Supplied data:
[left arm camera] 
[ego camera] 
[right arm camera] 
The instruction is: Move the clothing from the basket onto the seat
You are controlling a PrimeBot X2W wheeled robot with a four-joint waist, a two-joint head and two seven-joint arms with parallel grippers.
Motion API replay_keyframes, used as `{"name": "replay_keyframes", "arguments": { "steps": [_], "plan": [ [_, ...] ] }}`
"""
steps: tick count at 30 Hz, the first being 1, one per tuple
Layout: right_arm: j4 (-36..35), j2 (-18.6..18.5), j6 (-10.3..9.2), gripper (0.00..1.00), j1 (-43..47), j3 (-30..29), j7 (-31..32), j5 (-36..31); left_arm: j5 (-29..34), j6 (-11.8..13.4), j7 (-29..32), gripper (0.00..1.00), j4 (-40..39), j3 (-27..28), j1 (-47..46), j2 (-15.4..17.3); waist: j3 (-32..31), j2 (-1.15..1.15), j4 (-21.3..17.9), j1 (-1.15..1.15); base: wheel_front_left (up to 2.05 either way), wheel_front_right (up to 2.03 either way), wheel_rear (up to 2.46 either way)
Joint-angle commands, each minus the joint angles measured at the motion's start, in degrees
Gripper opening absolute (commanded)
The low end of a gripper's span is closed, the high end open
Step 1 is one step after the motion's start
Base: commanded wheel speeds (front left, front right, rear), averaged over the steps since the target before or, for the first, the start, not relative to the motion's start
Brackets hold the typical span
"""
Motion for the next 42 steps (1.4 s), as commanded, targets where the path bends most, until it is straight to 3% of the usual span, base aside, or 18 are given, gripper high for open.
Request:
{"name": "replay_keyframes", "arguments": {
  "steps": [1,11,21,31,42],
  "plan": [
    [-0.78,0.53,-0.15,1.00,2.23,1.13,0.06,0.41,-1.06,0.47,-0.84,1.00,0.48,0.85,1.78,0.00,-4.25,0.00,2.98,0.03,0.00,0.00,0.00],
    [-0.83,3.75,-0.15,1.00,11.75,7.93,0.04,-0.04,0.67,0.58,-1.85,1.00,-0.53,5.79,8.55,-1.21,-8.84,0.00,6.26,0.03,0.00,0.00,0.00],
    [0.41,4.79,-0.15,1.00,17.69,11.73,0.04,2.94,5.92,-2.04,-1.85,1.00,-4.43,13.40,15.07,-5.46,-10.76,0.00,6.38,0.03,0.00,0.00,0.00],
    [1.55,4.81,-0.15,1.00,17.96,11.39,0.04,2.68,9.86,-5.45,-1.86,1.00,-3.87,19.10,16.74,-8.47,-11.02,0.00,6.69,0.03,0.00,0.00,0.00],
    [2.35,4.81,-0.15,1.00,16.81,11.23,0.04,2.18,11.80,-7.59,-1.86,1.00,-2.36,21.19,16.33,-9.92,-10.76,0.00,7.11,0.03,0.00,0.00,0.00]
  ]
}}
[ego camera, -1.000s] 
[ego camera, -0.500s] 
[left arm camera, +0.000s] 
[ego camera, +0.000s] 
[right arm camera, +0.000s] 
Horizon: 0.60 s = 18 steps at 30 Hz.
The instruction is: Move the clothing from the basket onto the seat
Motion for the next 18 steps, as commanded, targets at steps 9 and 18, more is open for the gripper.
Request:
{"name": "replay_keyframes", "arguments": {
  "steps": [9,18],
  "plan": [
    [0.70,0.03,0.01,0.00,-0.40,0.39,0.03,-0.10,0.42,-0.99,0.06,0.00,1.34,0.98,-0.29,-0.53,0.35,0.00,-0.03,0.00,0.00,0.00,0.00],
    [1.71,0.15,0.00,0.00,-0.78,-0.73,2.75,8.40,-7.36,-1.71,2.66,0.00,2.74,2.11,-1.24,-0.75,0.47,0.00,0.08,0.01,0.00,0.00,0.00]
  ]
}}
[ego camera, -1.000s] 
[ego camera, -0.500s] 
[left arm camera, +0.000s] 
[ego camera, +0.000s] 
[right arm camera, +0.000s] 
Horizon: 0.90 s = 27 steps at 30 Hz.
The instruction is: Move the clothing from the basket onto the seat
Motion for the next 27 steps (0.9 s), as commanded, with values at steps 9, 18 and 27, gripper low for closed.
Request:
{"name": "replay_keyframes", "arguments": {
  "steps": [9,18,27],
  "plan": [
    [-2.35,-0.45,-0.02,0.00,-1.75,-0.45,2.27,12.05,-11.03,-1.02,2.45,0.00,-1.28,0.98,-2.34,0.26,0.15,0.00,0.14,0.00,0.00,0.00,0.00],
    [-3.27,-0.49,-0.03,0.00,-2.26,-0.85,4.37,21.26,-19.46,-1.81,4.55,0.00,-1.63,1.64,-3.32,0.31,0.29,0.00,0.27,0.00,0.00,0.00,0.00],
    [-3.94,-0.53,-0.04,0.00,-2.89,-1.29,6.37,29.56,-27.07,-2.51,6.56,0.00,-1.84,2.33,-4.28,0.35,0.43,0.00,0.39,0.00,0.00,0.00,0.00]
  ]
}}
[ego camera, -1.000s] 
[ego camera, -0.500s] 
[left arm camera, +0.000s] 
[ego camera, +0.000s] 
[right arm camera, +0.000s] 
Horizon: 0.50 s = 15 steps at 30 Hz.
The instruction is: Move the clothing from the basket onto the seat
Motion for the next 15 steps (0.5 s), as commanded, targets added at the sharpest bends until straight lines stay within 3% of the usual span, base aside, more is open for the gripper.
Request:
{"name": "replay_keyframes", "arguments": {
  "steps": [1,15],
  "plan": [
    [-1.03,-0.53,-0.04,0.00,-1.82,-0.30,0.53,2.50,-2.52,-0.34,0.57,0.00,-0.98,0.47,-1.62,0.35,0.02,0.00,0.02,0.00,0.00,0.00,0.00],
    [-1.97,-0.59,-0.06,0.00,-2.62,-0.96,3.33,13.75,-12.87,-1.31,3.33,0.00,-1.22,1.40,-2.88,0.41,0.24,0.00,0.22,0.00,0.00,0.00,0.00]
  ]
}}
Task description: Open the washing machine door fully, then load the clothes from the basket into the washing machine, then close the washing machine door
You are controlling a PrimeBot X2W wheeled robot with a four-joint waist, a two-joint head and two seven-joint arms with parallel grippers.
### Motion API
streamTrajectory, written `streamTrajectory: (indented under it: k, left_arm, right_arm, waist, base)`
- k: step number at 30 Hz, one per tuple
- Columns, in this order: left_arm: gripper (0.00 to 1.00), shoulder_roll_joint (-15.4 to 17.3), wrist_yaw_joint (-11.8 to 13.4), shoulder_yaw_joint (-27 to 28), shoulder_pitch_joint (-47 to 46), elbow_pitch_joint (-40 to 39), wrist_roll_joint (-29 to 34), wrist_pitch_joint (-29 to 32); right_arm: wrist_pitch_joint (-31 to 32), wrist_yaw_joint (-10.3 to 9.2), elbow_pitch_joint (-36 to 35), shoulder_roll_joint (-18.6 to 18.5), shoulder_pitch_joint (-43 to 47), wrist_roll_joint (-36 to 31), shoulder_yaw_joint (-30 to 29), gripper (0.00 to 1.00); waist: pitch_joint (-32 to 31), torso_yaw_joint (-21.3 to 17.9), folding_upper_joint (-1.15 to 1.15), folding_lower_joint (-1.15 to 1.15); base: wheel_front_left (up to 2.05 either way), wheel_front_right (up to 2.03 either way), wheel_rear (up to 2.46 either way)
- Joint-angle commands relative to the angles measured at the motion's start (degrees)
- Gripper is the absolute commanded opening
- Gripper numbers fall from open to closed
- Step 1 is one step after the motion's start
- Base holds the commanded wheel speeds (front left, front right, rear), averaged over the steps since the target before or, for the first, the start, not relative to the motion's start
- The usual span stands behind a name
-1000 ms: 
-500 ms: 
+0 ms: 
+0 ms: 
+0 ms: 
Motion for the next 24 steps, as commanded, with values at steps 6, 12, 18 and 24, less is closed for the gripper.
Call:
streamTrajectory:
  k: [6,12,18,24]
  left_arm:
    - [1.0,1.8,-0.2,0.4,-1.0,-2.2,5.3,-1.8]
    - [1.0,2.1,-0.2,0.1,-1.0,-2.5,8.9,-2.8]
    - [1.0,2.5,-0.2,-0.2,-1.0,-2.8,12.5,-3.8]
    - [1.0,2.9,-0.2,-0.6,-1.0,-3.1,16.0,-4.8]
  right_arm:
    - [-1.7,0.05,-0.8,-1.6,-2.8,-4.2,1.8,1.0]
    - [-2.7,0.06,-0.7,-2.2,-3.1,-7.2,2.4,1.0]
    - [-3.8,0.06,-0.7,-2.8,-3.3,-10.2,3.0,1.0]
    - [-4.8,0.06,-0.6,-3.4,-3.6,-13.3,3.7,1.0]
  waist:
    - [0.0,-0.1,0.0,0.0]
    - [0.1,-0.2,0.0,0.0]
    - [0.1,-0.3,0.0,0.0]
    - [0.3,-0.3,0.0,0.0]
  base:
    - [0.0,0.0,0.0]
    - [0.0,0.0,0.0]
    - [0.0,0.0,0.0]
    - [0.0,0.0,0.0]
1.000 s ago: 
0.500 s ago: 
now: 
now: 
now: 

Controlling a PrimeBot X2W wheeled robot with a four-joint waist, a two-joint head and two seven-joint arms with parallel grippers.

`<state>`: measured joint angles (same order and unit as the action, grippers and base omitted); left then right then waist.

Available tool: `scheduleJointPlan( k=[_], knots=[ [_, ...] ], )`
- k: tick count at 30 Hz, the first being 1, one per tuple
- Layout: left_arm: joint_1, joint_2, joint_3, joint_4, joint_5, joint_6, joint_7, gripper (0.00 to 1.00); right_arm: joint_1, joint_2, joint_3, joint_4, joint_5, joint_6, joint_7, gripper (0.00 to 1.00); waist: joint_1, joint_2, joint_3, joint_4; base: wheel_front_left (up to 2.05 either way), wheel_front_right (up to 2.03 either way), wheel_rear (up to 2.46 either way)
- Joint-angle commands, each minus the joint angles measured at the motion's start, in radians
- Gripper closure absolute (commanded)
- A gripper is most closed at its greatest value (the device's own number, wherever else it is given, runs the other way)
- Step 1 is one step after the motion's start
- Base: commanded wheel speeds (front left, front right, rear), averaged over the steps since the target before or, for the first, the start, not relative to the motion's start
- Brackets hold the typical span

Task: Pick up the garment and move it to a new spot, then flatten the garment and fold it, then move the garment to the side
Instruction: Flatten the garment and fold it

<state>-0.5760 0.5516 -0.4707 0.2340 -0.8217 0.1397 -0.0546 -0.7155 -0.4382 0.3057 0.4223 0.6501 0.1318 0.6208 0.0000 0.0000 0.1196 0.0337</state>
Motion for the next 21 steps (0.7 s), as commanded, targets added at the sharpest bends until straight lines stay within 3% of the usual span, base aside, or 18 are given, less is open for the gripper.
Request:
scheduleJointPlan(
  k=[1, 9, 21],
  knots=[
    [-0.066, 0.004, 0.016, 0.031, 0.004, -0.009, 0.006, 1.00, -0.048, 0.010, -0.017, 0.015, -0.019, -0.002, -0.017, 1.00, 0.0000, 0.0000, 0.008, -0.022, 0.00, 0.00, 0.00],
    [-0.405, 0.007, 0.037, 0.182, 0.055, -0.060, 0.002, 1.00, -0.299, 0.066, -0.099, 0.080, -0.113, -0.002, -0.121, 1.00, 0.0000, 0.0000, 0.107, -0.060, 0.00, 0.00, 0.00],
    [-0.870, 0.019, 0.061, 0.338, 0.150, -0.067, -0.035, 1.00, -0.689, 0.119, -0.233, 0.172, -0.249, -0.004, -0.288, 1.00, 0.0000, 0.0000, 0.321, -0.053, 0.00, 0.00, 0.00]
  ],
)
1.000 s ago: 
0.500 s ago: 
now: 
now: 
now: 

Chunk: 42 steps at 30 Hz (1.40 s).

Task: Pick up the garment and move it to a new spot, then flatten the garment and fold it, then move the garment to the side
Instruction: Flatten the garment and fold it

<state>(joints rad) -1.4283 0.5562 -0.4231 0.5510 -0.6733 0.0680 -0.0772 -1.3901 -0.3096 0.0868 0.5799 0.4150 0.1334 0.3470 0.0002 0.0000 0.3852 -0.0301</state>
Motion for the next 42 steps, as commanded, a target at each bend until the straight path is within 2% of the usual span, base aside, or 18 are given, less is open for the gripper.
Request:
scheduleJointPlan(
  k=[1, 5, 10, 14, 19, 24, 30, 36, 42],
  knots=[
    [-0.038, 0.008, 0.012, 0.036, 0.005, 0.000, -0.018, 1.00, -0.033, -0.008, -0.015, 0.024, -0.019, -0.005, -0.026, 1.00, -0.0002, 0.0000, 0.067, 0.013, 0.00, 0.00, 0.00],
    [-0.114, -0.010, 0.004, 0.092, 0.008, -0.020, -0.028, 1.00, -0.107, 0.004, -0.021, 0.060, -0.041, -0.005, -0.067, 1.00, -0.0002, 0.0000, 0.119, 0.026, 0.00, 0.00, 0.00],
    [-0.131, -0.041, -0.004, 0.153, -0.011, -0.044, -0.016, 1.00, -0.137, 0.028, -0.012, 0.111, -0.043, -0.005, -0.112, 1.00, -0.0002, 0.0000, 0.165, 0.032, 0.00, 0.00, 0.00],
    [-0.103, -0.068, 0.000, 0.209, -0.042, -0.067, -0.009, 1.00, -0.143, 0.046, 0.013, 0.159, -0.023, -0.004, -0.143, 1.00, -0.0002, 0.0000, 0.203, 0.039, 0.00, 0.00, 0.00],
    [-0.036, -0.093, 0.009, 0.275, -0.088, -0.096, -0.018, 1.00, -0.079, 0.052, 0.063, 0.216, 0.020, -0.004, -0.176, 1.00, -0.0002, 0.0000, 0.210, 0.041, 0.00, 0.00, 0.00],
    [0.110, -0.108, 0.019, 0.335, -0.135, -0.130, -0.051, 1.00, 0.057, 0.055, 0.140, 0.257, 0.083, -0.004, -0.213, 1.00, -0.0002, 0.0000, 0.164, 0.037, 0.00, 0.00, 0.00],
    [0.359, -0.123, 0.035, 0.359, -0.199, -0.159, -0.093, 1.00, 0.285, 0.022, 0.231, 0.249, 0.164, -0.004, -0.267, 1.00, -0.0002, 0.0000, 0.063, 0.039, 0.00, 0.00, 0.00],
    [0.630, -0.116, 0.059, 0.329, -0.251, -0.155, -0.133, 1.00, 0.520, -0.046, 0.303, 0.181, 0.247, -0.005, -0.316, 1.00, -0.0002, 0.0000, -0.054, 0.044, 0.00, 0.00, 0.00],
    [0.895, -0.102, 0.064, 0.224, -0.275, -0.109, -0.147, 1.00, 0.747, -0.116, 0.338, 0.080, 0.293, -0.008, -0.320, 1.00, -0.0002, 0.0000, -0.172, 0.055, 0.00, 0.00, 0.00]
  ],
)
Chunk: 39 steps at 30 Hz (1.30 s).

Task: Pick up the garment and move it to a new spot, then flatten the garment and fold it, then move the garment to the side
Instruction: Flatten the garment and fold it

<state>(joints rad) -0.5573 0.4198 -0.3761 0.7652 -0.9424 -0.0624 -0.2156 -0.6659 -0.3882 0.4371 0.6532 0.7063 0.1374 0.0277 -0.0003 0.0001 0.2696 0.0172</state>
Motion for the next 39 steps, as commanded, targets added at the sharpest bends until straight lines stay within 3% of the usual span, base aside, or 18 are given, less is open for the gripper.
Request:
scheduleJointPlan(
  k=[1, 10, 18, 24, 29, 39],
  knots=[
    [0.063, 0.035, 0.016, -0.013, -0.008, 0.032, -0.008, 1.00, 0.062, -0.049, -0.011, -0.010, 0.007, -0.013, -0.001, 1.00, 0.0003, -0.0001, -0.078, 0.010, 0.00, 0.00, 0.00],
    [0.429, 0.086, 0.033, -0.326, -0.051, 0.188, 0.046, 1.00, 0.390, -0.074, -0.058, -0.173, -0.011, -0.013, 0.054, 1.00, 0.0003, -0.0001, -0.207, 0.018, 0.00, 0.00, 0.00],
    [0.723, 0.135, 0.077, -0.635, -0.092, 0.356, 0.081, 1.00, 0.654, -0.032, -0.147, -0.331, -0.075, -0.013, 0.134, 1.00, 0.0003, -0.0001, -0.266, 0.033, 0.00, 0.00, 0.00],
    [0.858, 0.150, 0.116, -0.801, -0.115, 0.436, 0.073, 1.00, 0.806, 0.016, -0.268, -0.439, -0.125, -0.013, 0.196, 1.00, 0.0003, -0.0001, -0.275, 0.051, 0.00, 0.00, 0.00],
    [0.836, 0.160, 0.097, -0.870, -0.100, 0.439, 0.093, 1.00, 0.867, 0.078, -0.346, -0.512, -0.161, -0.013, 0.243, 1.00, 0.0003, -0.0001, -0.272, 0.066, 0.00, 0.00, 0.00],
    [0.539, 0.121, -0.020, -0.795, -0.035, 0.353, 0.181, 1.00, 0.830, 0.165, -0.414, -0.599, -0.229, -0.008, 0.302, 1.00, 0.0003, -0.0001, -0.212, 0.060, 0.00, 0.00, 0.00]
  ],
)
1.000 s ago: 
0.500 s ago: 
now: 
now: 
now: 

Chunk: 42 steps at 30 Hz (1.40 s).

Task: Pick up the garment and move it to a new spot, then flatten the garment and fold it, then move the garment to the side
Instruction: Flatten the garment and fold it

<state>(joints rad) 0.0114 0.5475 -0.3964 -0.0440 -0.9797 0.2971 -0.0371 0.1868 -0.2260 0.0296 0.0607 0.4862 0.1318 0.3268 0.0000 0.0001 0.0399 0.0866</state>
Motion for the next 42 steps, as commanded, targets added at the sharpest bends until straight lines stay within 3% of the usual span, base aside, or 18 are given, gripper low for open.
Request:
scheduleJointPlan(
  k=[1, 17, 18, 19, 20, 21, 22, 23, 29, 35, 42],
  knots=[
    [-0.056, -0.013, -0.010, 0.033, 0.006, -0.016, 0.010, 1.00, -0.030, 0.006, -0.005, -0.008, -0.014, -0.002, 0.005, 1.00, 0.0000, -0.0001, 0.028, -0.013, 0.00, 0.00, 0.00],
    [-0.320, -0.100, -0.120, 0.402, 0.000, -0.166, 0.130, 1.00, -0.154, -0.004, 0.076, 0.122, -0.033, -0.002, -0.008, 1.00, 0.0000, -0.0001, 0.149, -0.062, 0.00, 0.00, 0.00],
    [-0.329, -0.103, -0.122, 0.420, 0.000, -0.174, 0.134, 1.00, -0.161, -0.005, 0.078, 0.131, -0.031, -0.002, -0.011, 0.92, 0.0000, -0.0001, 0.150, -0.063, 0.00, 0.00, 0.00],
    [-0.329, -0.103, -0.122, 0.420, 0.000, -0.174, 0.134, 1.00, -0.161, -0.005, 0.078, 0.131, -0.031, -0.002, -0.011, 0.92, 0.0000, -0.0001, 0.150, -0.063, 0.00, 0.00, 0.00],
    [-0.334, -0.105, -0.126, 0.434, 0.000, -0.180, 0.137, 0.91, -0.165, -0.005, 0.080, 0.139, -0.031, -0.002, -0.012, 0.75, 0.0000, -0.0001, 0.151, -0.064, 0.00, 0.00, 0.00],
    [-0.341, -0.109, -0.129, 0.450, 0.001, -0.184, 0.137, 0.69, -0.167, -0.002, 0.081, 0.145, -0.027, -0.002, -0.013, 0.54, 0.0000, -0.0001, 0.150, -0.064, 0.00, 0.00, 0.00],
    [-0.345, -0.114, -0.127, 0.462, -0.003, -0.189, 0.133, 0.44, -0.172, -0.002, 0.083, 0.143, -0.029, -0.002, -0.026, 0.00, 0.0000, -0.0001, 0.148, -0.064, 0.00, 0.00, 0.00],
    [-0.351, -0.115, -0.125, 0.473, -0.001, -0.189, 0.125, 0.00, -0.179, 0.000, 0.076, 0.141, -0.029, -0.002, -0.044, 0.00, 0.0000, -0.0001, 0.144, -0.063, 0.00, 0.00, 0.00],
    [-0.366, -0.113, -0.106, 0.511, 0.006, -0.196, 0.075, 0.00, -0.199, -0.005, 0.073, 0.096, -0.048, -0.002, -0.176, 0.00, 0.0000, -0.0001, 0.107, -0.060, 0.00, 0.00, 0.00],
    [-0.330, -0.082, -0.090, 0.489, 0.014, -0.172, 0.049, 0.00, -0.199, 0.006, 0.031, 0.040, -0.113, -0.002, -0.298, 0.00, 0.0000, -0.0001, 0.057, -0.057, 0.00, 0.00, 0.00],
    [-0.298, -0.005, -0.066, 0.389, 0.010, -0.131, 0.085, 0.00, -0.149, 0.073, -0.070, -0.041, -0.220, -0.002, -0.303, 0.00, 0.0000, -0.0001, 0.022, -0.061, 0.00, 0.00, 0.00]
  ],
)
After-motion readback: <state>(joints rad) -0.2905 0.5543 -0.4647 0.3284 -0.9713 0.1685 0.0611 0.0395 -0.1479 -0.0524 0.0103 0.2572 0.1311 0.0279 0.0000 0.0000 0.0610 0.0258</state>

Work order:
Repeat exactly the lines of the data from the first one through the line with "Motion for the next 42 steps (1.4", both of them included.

Solution for this task:
[left arm camera] 
[ego camera] 
[right arm camera] 
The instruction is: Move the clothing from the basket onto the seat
You are controlling a PrimeBot X2W wheeled robot with a four-joint waist, a two-joint head and two seven-joint arms with parallel grippers.
Motion API replay_keyframes, used as `{"name": "replay_keyframes", "arguments": { "steps": [_], "plan": [ [_, ...] ] }}`
"""
steps: tick count at 30 Hz, the first being 1, one per tuple
Layout: right_arm: j4 (-36..35), j2 (-18.6..18.5), j6 (-10.3..9.2), gripper (0.00..1.00), j1 (-43..47), j3 (-30..29), j7 (-31..32), j5 (-36..31); left_arm: j5 (-29..34), j6 (-11.8..13.4), j7 (-29..32), gripper (0.00..1.00), j4 (-40..39), j3 (-27..28), j1 (-47..46), j2 (-15.4..17.3); waist: j3 (-32..31), j2 (-1.15..1.15), j4 (-21.3..17.9), j1 (-1.15..1.15); base: wheel_front_left (up to 2.05 either way), wheel_front_right (up to 2.03 either way), wheel_rear (up to 2.46 either way)
Joint-angle commands, each minus the joint angles measured at the motion's start, in degrees
Gripper opening absolute (commanded)
The low end of a gripper's span is closed, the high end open
Step 1 is one step after the motion's start
Base: commanded wheel speeds (front left, front right, rear), averaged over the steps since the target before or, for the first, the start, not relative to the motion's start
Brackets hold the typical span
"""
Motion for the next 42 steps (1.4 s), as commanded, targets where the path bends most, until it is straight to 3% of the usual span, base aside, or 18 are given, gripper high for open.

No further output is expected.